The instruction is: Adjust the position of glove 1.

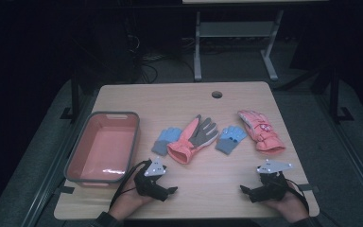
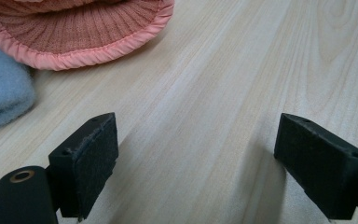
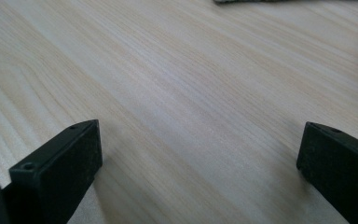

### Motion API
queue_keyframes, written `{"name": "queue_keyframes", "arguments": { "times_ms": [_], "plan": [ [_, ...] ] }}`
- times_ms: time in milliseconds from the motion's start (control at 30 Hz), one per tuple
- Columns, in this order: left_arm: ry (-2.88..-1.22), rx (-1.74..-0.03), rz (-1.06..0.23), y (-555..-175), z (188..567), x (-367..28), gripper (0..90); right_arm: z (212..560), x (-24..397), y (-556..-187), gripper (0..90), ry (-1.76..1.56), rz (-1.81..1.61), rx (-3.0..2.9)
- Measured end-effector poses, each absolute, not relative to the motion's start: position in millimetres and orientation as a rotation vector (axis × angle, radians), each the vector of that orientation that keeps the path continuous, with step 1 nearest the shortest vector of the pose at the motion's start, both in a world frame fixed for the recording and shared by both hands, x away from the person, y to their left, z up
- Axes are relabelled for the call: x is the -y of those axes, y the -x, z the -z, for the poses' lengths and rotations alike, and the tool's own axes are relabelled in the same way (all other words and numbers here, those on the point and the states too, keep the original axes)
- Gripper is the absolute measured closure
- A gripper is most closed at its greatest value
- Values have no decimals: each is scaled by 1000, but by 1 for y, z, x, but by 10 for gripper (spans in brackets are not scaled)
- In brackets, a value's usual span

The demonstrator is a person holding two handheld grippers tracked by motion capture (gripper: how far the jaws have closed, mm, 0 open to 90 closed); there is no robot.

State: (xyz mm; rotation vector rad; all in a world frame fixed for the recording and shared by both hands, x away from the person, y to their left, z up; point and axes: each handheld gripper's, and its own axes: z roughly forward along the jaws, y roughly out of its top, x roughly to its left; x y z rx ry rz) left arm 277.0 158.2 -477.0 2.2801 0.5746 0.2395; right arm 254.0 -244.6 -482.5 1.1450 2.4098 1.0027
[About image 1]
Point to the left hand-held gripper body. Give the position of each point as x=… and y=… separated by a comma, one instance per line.
x=146, y=184

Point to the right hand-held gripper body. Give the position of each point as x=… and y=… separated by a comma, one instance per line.
x=272, y=187

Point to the pink and grey glove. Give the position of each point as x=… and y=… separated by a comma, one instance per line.
x=186, y=145

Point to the blue and grey knit glove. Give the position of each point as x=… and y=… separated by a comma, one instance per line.
x=230, y=140
x=167, y=138

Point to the pink basin with grey rim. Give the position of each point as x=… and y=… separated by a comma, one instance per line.
x=104, y=148

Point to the person's left hand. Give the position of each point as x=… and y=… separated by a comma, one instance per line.
x=127, y=201

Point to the black tape strip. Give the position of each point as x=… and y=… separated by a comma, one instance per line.
x=308, y=188
x=65, y=190

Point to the pink padded ski glove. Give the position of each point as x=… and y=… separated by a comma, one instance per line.
x=261, y=130

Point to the white metal stand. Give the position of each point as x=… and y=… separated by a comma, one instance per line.
x=236, y=29

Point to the aluminium rail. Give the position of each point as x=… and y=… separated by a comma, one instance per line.
x=53, y=164
x=353, y=157

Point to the black metal post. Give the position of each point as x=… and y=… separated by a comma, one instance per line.
x=75, y=94
x=334, y=94

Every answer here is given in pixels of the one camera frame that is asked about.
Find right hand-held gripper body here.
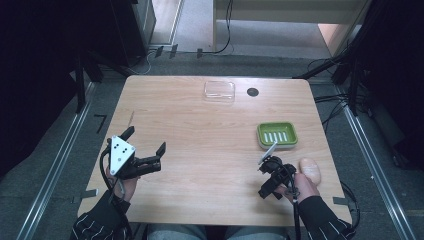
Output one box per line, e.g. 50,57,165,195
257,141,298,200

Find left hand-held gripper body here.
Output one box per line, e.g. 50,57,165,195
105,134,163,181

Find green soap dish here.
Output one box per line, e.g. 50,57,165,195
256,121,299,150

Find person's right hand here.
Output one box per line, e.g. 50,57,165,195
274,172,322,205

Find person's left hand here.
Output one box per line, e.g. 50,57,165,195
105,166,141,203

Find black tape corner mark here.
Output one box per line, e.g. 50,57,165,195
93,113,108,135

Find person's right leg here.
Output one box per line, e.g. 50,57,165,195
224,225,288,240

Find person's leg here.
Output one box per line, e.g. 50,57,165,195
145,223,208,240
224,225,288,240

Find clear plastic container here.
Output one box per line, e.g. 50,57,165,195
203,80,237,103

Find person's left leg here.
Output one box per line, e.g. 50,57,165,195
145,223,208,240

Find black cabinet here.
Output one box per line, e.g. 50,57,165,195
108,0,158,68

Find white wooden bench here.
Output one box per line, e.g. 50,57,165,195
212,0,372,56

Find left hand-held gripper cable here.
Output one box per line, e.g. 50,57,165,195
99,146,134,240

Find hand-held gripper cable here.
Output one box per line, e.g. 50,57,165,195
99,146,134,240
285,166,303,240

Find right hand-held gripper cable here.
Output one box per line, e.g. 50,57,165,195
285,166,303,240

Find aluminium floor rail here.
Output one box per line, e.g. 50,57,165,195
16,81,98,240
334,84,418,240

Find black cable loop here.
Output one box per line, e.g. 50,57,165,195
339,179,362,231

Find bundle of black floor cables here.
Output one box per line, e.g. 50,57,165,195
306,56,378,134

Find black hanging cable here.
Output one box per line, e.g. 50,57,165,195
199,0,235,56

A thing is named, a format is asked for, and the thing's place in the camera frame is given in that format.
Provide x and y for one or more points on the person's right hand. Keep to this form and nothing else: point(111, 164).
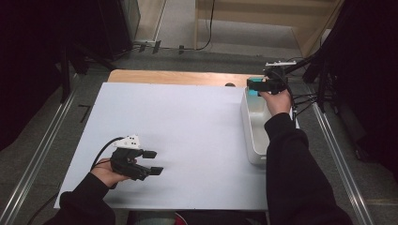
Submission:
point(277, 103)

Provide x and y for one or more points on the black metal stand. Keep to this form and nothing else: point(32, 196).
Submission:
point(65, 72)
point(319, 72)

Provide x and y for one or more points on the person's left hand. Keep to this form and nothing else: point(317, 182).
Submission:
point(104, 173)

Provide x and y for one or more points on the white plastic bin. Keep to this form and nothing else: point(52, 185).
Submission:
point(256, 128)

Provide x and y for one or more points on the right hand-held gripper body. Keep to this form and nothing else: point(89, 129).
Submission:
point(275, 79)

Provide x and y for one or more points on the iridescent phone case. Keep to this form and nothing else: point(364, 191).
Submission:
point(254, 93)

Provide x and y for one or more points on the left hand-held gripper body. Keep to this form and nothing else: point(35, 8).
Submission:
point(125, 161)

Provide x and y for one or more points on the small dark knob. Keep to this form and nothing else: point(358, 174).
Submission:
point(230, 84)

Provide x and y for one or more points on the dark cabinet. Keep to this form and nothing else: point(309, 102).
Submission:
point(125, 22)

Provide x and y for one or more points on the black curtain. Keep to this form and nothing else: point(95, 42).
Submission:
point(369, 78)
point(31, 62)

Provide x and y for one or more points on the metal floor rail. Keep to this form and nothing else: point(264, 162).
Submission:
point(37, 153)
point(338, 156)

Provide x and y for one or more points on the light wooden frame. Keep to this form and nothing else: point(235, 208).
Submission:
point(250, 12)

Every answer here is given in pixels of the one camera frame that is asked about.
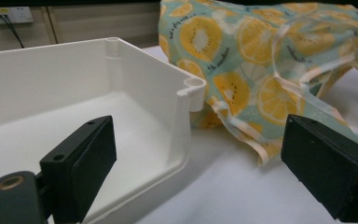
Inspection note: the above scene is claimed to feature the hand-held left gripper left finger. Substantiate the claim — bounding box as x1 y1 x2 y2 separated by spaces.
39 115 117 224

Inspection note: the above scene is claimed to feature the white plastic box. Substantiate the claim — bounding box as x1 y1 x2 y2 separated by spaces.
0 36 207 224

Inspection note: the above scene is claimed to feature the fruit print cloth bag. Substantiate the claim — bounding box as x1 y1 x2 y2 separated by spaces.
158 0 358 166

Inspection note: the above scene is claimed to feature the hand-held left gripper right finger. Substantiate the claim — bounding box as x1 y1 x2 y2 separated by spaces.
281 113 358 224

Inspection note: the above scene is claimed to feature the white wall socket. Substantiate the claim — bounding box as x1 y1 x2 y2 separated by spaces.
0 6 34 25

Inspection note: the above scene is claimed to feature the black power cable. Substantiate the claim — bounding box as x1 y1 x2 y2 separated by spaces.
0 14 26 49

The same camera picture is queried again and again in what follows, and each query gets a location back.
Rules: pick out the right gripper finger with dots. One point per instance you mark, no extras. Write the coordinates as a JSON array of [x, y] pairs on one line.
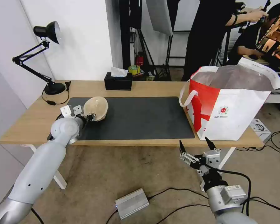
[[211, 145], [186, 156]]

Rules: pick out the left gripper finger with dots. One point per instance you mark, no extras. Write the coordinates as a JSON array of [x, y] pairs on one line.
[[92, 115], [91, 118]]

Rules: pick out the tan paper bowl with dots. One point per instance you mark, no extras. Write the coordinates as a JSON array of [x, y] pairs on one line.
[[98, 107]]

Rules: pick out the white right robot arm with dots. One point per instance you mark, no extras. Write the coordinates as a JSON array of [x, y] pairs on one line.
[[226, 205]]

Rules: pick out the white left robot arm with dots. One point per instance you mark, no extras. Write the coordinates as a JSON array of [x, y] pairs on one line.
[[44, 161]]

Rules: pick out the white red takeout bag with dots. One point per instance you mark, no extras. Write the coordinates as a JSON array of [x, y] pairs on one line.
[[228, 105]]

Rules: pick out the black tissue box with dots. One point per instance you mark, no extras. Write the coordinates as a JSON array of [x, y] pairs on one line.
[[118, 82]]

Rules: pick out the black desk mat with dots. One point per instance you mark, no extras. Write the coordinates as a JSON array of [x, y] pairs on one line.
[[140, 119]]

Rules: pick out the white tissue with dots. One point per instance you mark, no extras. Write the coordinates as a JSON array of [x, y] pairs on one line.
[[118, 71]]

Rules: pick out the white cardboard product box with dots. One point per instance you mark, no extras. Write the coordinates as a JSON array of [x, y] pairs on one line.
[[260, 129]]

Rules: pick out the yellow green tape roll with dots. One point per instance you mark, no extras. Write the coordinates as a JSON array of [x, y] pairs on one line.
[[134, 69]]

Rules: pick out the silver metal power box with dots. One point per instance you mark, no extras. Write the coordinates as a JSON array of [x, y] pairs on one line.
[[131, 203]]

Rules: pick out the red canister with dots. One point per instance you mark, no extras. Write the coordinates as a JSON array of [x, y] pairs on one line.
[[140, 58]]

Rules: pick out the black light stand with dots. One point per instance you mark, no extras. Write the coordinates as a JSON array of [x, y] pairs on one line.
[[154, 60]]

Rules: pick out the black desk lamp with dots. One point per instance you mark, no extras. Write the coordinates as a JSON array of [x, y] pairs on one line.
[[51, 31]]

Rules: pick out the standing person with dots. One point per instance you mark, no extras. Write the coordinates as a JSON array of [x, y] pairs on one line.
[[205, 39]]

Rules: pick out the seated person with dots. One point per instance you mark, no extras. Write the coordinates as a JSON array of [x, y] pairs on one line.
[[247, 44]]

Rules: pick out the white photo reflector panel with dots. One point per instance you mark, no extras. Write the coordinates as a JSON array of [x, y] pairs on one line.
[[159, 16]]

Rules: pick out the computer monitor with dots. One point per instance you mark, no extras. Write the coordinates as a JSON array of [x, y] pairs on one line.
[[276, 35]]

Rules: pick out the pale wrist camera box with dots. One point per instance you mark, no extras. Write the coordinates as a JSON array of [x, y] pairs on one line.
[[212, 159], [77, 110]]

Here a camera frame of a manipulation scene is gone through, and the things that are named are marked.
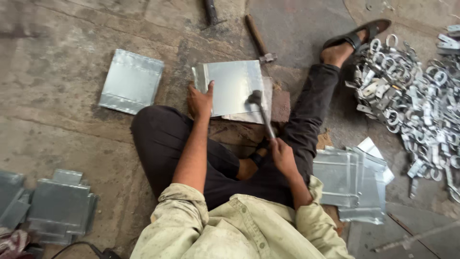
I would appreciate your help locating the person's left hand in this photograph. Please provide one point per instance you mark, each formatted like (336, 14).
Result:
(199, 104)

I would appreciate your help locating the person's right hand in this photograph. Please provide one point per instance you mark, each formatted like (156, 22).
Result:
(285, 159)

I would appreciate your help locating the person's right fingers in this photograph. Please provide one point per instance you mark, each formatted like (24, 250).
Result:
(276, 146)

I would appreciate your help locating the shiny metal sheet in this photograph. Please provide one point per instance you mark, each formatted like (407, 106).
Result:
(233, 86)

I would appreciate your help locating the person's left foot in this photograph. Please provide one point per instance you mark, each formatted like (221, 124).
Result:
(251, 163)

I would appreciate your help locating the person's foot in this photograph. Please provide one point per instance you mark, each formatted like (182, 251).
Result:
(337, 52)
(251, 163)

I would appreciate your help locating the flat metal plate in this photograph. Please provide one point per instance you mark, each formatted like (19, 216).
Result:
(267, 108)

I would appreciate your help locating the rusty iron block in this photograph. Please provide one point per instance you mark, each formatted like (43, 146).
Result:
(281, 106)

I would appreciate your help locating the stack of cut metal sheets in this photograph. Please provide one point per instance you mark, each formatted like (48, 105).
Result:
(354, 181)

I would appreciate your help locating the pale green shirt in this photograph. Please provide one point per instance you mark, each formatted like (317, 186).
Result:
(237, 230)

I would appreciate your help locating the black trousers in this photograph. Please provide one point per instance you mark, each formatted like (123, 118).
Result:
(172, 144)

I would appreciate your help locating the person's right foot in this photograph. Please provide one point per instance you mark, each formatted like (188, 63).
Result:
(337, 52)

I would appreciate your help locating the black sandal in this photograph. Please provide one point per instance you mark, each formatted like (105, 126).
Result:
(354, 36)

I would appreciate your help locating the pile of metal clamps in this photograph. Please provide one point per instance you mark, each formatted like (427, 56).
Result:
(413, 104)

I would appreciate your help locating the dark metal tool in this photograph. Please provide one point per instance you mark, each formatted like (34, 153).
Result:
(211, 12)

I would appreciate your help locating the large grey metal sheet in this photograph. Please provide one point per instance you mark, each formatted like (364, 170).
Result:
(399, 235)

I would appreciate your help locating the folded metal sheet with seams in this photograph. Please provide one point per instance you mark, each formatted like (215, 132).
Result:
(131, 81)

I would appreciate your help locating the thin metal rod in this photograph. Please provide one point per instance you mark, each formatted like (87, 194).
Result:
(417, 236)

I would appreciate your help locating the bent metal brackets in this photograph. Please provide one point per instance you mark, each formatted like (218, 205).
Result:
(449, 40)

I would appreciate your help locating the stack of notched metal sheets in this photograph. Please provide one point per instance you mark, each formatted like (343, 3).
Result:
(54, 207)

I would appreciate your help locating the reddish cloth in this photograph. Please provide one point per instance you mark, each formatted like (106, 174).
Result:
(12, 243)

- _WORK REQUEST_: Where a line of the records has the string "named", copy that line.

- _TASK ANSWER_:
A thing is named, a format is asked for, and the thing's place in the camera frame is given in that format.
Here a camera frame of a manipulation scene is gone through, and the things that are named are marked.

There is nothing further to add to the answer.